**Required action**
Nothing but a number is needed: the count of lines below that include "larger".

[Supplied information — start]

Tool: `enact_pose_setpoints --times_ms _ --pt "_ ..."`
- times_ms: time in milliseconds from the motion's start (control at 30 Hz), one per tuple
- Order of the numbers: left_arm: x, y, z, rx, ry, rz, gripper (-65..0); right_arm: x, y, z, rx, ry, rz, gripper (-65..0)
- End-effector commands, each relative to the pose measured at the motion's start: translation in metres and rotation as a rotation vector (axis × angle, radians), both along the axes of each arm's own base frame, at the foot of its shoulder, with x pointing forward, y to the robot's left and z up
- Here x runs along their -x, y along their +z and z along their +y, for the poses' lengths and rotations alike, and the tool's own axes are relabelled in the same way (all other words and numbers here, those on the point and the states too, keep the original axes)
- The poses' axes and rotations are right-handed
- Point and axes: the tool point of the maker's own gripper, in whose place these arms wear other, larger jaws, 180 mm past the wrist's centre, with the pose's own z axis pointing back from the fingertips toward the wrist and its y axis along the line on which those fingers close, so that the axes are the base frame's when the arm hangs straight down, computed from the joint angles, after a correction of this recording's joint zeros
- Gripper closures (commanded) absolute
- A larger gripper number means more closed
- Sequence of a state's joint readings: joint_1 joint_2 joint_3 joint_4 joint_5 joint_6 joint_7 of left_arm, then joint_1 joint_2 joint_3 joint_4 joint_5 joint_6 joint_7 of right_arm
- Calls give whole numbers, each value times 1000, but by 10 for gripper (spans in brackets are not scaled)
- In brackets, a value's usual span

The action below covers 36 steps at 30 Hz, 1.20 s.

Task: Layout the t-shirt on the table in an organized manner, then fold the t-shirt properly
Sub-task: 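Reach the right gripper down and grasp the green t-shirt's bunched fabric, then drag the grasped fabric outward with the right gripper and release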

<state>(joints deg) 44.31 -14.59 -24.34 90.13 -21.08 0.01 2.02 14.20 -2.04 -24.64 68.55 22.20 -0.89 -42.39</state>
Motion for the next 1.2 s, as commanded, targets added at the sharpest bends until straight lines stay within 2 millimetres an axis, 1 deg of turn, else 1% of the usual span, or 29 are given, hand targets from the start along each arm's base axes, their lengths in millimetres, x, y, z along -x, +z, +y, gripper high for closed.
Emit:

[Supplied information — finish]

**Finished task**
2